Brinkley clasped his hands across the top of his head, sighed deeply as if describing the voice would bring it into being.
"See, there's more than one voice," Brinkley explained. "There's a woman's voice, kind of singsongy and whiny, but forget about her. There's this other voice, and he's really angry. Out-of-control, screaming-reaming angry.

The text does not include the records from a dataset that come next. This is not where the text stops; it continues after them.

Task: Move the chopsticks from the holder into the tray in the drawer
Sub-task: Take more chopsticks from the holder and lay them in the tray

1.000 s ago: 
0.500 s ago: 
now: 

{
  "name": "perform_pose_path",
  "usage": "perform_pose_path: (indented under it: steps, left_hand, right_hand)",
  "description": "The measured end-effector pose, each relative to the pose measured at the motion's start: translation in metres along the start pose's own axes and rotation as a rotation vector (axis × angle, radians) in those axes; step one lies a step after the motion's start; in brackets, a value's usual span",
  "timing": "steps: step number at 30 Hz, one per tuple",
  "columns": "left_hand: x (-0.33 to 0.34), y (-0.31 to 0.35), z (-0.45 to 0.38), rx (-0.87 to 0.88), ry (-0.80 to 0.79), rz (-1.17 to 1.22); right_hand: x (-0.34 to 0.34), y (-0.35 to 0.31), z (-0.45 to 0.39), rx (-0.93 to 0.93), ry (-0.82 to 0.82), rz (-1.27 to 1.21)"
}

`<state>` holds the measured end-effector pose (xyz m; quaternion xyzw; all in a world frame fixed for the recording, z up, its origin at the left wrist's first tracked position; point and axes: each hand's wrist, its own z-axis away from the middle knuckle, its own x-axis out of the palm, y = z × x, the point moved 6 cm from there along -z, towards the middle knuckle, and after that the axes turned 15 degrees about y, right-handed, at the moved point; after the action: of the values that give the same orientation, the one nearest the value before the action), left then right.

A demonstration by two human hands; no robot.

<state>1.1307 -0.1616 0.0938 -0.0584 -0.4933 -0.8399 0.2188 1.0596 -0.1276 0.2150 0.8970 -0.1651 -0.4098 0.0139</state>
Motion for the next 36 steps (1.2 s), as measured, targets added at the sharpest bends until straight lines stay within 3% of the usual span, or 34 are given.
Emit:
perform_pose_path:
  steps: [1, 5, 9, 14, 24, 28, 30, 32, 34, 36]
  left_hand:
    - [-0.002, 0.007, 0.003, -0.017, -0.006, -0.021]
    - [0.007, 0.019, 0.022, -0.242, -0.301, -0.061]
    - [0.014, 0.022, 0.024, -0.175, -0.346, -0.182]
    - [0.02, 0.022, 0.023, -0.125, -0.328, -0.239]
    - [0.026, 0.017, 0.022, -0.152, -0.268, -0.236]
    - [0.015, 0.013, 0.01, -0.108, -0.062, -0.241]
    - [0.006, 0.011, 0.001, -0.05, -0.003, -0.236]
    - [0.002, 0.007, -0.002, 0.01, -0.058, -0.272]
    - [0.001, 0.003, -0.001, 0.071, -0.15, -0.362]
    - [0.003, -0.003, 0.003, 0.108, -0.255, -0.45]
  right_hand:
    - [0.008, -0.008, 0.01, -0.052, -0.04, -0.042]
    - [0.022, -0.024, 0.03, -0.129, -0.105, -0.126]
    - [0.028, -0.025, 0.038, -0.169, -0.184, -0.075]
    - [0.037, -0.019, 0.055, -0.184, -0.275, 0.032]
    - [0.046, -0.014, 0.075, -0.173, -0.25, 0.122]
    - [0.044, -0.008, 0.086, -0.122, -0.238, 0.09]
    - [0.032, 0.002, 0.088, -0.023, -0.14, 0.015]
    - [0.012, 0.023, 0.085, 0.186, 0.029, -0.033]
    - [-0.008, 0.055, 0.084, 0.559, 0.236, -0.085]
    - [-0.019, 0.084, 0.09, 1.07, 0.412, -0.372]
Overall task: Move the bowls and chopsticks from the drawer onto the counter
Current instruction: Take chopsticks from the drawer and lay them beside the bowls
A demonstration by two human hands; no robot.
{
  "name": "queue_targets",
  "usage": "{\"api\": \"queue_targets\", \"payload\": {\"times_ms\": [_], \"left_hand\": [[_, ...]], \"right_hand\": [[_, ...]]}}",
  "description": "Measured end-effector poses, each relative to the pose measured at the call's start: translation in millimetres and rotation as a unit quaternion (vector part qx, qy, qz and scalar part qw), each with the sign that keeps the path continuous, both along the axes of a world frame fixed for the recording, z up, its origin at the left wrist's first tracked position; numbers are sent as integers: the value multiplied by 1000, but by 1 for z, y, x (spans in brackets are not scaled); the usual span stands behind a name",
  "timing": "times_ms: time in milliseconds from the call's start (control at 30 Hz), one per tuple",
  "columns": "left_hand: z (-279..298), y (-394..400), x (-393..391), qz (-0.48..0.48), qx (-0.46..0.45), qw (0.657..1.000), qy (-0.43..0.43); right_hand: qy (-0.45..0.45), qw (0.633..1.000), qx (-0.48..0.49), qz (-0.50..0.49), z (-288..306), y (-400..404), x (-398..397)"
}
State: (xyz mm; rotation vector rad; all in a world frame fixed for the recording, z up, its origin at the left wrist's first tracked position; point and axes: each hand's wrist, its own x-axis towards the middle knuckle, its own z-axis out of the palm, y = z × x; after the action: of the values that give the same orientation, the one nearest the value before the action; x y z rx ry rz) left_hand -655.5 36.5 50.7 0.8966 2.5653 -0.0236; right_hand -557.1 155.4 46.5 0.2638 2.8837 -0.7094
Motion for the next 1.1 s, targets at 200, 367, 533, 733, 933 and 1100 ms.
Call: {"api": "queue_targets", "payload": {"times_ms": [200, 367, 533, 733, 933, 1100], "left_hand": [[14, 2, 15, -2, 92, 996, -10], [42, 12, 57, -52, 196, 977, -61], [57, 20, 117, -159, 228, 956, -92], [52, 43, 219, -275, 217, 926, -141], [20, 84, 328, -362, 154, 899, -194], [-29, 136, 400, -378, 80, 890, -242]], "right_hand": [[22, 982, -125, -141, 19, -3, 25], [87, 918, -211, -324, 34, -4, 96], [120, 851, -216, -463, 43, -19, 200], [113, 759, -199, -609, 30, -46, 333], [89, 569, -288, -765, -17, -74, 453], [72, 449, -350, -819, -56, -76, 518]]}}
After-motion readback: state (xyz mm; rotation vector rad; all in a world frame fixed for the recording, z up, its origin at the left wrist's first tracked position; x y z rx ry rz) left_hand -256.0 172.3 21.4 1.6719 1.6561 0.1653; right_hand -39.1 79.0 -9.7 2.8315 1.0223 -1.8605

And he runs me."
"This is the voice that told you to shoot that day on the ferry?"
Brinkley nodded miserably. "He was yelling, 'Kill, kill, kill,' and nothing else mattered. All I could hear was him. All I could do was what he told me. It was just him, and everything else was a horrible dream."
"Fred, would it be fair to say that you would never, ever have shot anyone if it were not for the voices that 'ran you' for the fifteen years following your sister's accident?" Sherman asked.
Sherman noticed that he'd lost his client's attention, that Fred was staring out over the gallery.